South End Green. The eastern end of Pond Street.
Memorial to the writer George Orwell.

Pond Street is located in Hampstead in the London Borough of Camden.[1] It runs eastwards from Rosslyn Hill to South End Green, located in the old "South End" of the settlement. The street takes its name from an ancient pond at South End Green, a source of the River Fleet, and has been known by this name since at least 1678. The pond survived into the Victorian era.[2]

At the western end is St Stephen's, a former church designed in Gothic Revival style by Samuel Sanders Teulon around 1870.[3] What remains of the once larger Hampstead Green is nearby. Hampstead Hill Gardens heads off northwards from Pond Street. The Roebuck Hotel, on the northern side, dates from the late 1860s.[4] The Royal Free Hospital, built in the 1970s, is on the southern side of the street.[5]

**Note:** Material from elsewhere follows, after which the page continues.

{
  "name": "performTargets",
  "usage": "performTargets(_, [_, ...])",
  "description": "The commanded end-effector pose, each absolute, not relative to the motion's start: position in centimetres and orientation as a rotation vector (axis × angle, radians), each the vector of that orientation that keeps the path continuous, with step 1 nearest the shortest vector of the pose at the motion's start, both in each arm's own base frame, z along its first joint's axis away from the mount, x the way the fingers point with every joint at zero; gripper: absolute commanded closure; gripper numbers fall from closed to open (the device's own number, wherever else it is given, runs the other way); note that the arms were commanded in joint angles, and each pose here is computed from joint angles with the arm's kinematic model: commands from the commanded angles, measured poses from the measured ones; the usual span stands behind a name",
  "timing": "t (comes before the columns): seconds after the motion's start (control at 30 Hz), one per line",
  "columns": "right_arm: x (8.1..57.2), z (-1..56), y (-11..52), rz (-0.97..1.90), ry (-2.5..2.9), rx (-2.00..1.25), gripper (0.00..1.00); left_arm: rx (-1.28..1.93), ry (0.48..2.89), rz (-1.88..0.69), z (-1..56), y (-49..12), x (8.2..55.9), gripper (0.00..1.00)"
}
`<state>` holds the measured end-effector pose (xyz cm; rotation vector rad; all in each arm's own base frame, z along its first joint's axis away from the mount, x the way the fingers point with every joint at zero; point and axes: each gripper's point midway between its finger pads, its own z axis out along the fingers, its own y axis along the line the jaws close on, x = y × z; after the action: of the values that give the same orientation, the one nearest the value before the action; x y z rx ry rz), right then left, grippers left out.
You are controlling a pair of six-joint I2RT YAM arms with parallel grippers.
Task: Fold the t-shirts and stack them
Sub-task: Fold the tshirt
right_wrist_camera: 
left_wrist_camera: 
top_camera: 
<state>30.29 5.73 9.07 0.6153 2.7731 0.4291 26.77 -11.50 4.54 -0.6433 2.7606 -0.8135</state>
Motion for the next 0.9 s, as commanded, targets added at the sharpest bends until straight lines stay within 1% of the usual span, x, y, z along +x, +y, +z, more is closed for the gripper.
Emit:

The closest railway station is Hampstead Heath railway station in adjacent South End Road. Opened in 1860 on the North London Line, it is the oldest station in the area. Many of the buildings in Pond Street are now listed, including a number of stucco designs from the 1860s.[6] Notable residents have included the author Wilkie Collins and the zoologist Julian Huxley, while George Orwell worked in a bookshop which is commemorated with a plaque. Rowland Hill, the founder of the penny post, has a blue plaque at the Royal Free Hospital.[7]

References

Bibliography

  • Bebbington, Gillian. London Street Names. Batsford, 1972.
  • Cherry, Bridget & Pevsner, Nikolaus. London 4: North. Yale University Press, 2002.
  • Wade, Christopher. The Streets of Hampstead. Camden History Society, 2000.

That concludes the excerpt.